Your task is to copy each line of the material that includes "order".

::::::::::

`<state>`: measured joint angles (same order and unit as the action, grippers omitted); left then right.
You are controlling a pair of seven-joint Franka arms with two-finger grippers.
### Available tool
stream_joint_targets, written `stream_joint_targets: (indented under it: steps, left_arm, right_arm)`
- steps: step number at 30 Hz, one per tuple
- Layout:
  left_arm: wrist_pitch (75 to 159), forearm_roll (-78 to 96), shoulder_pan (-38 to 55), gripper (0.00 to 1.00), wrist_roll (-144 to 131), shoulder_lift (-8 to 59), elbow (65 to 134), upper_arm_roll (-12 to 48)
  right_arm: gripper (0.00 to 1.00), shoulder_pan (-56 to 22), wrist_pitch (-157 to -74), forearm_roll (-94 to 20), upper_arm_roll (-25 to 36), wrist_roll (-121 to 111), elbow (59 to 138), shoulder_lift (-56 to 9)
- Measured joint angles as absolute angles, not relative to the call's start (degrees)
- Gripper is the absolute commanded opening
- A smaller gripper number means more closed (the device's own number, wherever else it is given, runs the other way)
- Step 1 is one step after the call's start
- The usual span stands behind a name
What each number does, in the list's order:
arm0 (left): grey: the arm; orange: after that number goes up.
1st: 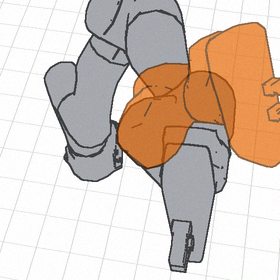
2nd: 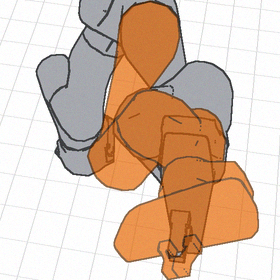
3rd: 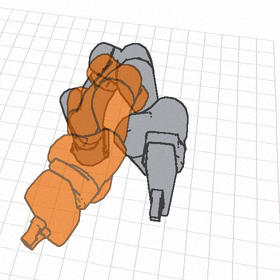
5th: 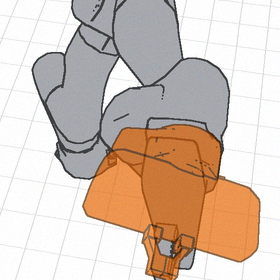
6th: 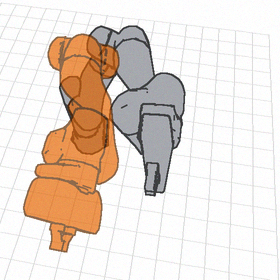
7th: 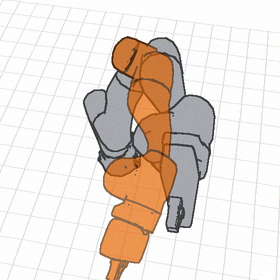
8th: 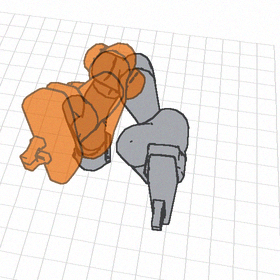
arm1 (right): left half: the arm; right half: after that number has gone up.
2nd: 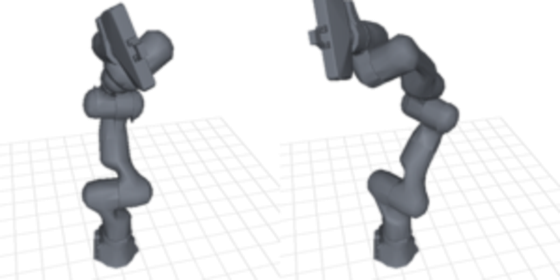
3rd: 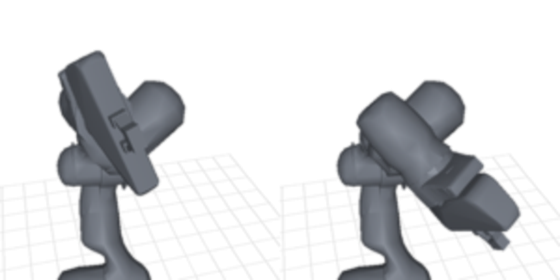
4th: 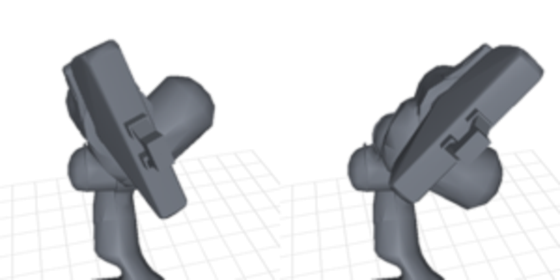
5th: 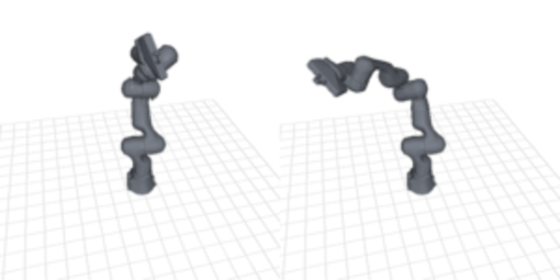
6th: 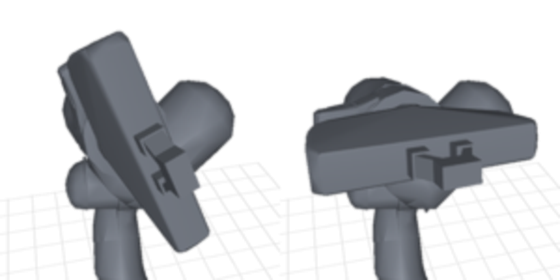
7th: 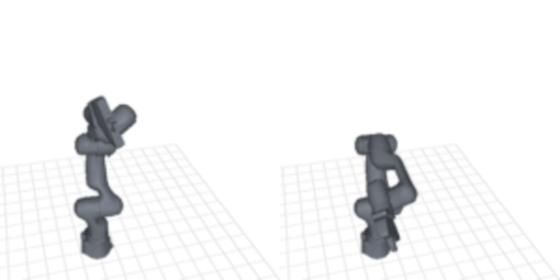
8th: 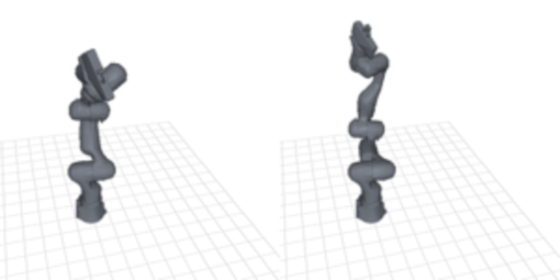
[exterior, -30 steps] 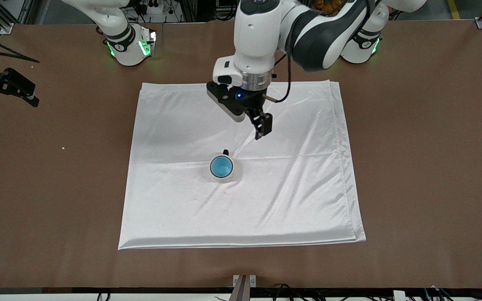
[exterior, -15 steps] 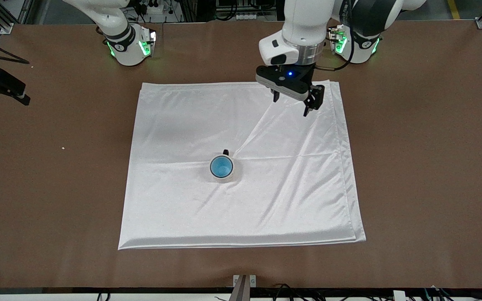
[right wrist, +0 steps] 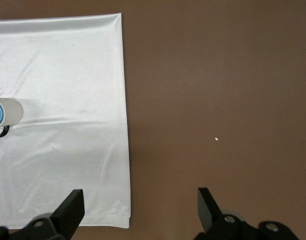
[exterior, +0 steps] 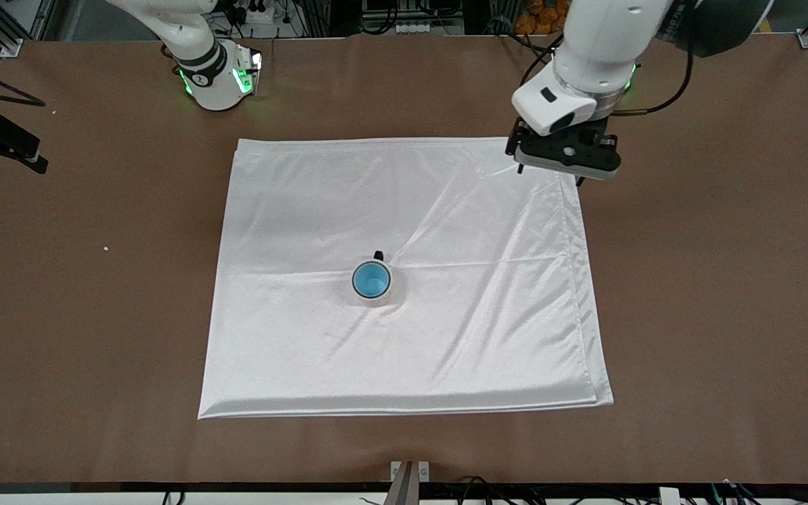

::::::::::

# ANSWER TO THIS PROBLEM:
`<state>`: measured joint angles (same order and unit as the action, grippers omitted); left then right.
What each number does, in the list's order:

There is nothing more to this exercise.